Taylor Swift lässt nicht locker: Sie will, dass auch bislang eher Unpolitische wählen gehen. Foto: AFP

Bei den American Music Awards ruft Superstar Taylor Swift ihre Fans erneut auf, an die Urnen zu gehen. Donald Trumps Hohn wirkt ungewohnt verhalten. Und andere Republikaner könnten ein böses Erwachen erleben.

Los Angeles - Selbst Donald Trump zeigt sich ungewohnt zurückhaltend. Menschen, die ihm in die Quere kommen, geht der US-Präsident sonst an wie die Dampfwalze den warmen Asphalt. Die Popsängerin Taylor Swift ist ihm in die Quere gekommen. Sie hat sich vor den Zwischenwahlen in den USA, die den Demokraten die Mehrheit im Senat bringen könnten, gegen Marsha Blackburn, eine republikanische Kandidatin aus Tennessee, ausgesprochen.
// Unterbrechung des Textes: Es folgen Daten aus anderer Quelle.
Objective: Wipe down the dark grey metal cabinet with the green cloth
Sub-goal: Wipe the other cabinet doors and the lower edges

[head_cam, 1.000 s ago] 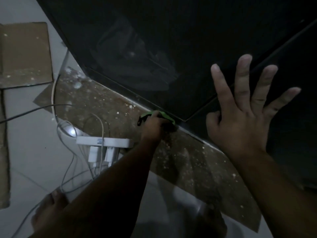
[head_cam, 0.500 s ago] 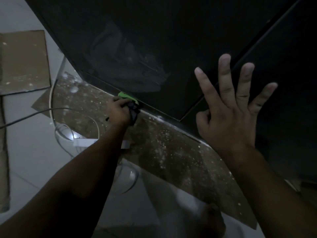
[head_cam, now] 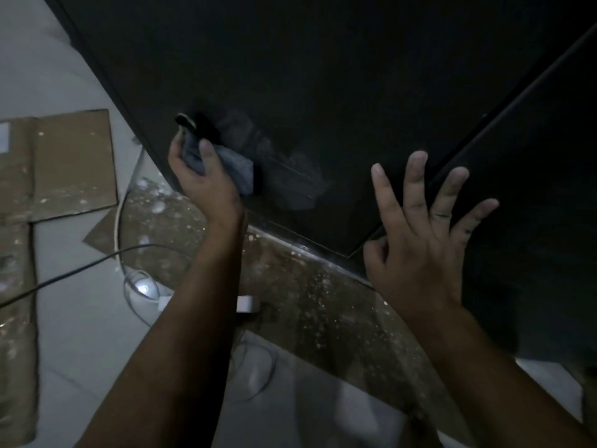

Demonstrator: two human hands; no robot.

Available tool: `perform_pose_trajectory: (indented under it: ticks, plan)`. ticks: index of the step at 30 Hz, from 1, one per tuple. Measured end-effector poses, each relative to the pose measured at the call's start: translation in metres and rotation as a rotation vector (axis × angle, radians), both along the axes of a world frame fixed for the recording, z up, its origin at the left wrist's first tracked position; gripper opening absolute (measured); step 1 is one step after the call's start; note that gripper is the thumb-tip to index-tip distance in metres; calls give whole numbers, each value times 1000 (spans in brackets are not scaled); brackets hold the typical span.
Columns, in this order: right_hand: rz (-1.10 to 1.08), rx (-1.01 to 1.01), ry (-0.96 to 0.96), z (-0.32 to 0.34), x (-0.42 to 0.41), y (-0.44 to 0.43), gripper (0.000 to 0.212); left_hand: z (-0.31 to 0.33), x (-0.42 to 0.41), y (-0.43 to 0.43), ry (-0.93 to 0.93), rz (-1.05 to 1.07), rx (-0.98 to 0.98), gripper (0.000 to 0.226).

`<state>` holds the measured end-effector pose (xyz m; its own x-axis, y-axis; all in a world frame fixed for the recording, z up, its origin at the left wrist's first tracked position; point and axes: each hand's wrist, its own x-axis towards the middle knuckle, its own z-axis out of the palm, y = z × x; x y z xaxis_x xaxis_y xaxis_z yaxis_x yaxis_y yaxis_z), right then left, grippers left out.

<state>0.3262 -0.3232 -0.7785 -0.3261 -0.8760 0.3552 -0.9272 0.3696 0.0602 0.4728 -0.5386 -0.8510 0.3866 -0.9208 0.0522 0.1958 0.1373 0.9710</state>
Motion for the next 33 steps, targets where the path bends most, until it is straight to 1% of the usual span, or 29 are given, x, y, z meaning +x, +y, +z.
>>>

Trump aber kommentiert milde: „Ich mag Taylors Musik jetzt 25 Prozent weniger, okay?“ Diese Zurückhaltung, die zu ihm passt wie ein T-Shirt mit der Forderung nach einer Mietpreisbremse, hat mit der Furcht vor den Möglichkeiten einer Frau zu tun, die wie Trump selbst einen direkten Draht zu den Leuten findet. Swift ist ein Star des ländlichen Mittelstands- und Kleine-Leute-Amerika. Das Wunschbild, das viele Fans von ihr hatten, war das des netten Mädchens von nebenan, das Glamourauftritte souverän bewältigt, im Herzen aber biedere Werte trägt. Fans und Verächter hielten die 28-Jährige bislang für eine Konservative, die nichts zur Politik sagt, weil sie Politik für Männersache hält.

Symbolfigur der weißen Staaten

Dass sich Swift nun bedacht und klar gegen erzkonservative Positionen ausspricht – sie votiert unter anderem gegen Blackburn, weil die gegen die Schwulenehe gestimmt hat – schreckt die Republikaner auf. Eine halbe Woche nach Swifts Wortmeldung wird klar, dass sie Wirkung zeigt. Die Zahl der Registrierungen für die kommende Wahl steigt sprunghaft an. Bei der Verleihung der American Music Awards hat Swift nachgelegt: „Geht raus und wählt“ hat sie nicht nur ihre Fans aufgefordert.

Die Sorge der Republikaner, da könne sich eine Stimmung aus der politischen Mitte gegen sie erheben, hat auch mit einem Skandälchen bei der Verleihung der MTV-Music Awards im Jahr 2009 zu tun. Die 19-jährige Swift hielt gerade die Dankesrede für die Auszeichnung ihres Musikvideos „You belong to me“, als der afroamerikanische Rapper Kanye West die Bühne stürmte, sie rüde unterbrach und verkündete, eigentlich habe Beyoncé diesen Preis verdient. Afroamerikaner und eher Linke fanden das eine im Kern berechtigte Intervention, konservative Weiße einen Beleg dafür, dass mittlerweile sie eine bedrängte Minderheit würden, der man alles missgönne. Swift wurde ohne eigenes Zutun für beide Seiten zur Symbolfigur weiß geprägter Staaten von gestern.

Eine bittere Lektion scheint möglich

Mittlerweile aber ist West zum Fan von Donald Trump geworden. Und Swift steht nun auf der anderen Seite. Trump hat in der Politik vorgeführt, dass Kehrtwenden den Wählern wie emotionale, unverstellte Ehrlichkeit vorkommen können. Was, wenn konservative Parteigänger dieses Denken auf Swift übertragen, deren Widerspruch sympathisch finden und sich mit dem Mut zum Wechselwählertum anstecken lassen?

Einige, wie der mehrfach gescheiterte Präsidentschaftskandidatenanwärter Mike Huckabee, wollen das mit Gehässigkeit verhindern: 13-jährige Mädchen, sagt Huckabee in völliger Verkennung von Swifts breiter Fanbasis, dürften ja noch gar nicht wählen. Und Blackburn scheint überhaupt nicht zu begreifen, was Swift gegen sie haben könnte. Sie genieße doch, beteuert sie, als sei das die politische Heiligsprechung, die volle Unterstützung der NRA, der Waffenlobby also. Der Wahlabend könnte für manchen eine bittere Lektion bringen, wer alles Taylor Swift – und vor allem: auf Taylor Swift – hört.